Re: [patch 4/10] s390: network driver.
From: Paul Jakma
Date: Mon Dec 06 2004 - 13:50:39 EST
On Mon, 6 Dec 2004, jamal wrote:
Dont post networking related patches on other lists. I havent seen said
patch, but it seems someone is complaining about some behavior changing?
I missed the beginning of the thread too, but saw Jeff's reply to
Thomas on netdev. It appears the original patch was to make the s390
network driver discard packets on link-down.
Jeff had replied to say this was bad, that queues are meant to fill
and that this was what other drivers (e1000, tg3) did.
In regards to link down and packets being queued. Agreed this is a
little problematic for some apps/transports.
Tis yes. Particularly for apps using raw and UDP+IP_HDRINCL sockets.
This problem came to light when we got reports of ospfd blocking
because link was down, late in 2.4 with a certain version of the
(iirc) e100 driver. ospfd uses one single socket for all interfaces,
and relies on IP_HDRINCL to have the packet routed out right
interface. However this approach doesnt play well if the socket can
be blocked completely because of /one/ interface having its link
down. The behaviour we expected (and got up until now) is to receive
either ENOBUFS or else, if the kernel accepts the packet write, for
it to drop it if it can not be sent.
We can work around that by moving to a socket/interface. However it
still leaves the problem of packets being queued indefinitely while
the link is down and being sent when link comes back. This is *not*
good for RIP, IPv4 IRDP and IPv6 RA.
In the case the netdevice is administratively downed both the qdisc
and DMA ring packets are flushed.
What about any packets remaining in the socket buffer? (if that makes
sense - i dont know enough about internals sadly). Are those queued?
Newer packets will never be queued
That no longer appears to be the case though. The socket blocks, and
/some/ packets are queued (presumably those which still were in the
socket buffer? i dont know exactly..).
and you should quickly be able to find from your app that
the device is down.
We can yes, via rtnetlink - but impossible to guarantee we'll know
the link is down before we try write a packet.

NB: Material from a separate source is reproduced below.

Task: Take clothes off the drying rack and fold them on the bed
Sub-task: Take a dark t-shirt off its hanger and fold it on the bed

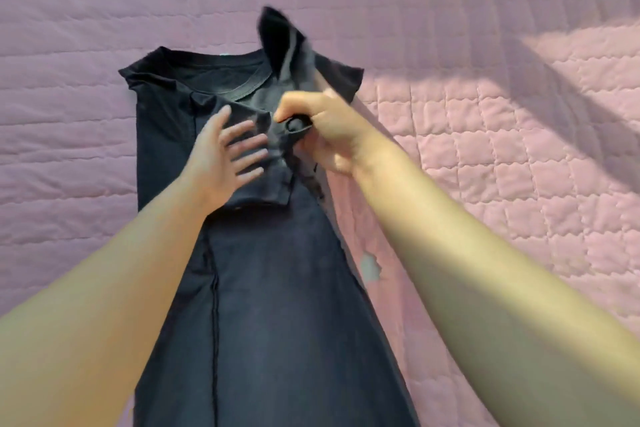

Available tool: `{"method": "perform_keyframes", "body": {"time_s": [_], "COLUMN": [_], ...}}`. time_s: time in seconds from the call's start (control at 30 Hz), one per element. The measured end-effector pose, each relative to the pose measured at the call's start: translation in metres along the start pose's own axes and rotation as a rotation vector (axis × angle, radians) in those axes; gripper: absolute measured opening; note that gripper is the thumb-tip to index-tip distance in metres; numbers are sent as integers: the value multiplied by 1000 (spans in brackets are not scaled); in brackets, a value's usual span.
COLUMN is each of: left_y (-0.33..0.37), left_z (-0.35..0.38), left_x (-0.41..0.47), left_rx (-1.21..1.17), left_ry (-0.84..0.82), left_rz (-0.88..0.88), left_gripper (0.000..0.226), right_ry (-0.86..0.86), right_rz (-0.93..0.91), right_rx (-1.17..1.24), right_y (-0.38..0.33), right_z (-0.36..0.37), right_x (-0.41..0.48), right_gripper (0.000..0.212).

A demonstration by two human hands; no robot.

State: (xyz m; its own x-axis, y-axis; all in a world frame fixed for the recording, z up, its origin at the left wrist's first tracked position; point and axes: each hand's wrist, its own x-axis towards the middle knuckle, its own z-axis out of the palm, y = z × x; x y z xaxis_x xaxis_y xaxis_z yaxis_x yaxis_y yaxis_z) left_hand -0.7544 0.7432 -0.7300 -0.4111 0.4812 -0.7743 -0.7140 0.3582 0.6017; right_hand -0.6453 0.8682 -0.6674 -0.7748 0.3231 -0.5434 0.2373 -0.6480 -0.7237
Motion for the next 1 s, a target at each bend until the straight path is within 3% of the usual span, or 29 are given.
{"method": "perform_keyframes", "body": {"time_s": [0.07,0.1,0.13,0.2,0.27,0.33,0.5,0.57,0.67,0.73,0.83,1.0], "left_y": [8,8,7,4,1,-4,-11,-12,-9,-5,-1,12], "left_z": [-34,-47,-55,-69,-74,-76,-66,-67,-70,-72,-71,-90], "left_x": [-3,-3,-4,-3,2,9,16,16,20,27,36,46], "left_rx": [-190,-190,-136,77,256,343,377,365,315,244,217,488], "left_ry": [-18,-37,-40,13,52,83,137,165,176,180,163,456], "left_rz": [-15,-27,-55,-113,-124,-96,-49,-45,-30,-1,127,410], "left_gripper": [67,73,75,59,32,19,19,23,33,39,18,18], "right_ry": [-50,-81,-67,3,146,300,682,667,485,434,438,895], "right_rz": [99,174,226,214,45,-108,-413,-341,-158,-67,6,-143], "right_rx": [-173,-290,-411,-659,-853,-890,-1197,-1334,-1596,-1638,-1645,-1412], "right_y": [30,45,60,85,98,95,40,21,7,5,-1,-24], "right_z": [33,44,51,54,37,14,-31,-46,-59,-65,-66,-51], "right_x": [26,32,35,39,43,41,51,61,78,94,108,120], "right_gripper": [86,97,97,76,42,27,45,59,72,60,30,32]}}
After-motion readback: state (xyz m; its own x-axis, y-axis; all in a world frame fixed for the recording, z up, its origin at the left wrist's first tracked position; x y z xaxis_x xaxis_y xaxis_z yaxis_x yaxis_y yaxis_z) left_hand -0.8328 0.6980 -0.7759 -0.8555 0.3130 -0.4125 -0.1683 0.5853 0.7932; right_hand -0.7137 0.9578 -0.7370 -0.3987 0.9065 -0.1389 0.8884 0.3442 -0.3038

In the case of netdevice being operationally down
?
As in 'ip link set dev ... down'?
- I am hoping this is what the discussion is, having jumped on it -
No, its for link-down, AIUI.
both queues stay intact. What you can do is certainly from user
space admin down/up the device when you receive a netlink carrier
off notification.
That seems possible, but quite a hack. Something to work at a socket
level would possibly be nicer. (Socket being the primary handle our
application has).
I am struggling to see whether dropping the packet inside the tx
path once it is operationaly down is so blasphemous ... need to get
caffeine first.
As long as reliable transports have some other transport specific
queue, shouldnt be a problem. For UDP and raw no reliability or
guarantees are expected by applications (least shouldnt be), and
queueing some packets on link-down interferes with application-layer
expectations.
cheers,
jamal
regards,
--
Paul Jakma paul@xxxxxxxx paul@xxxxxxxxx Key ID: 64A2FF6A
Fortune:
The UPS doesn't have a battery backup.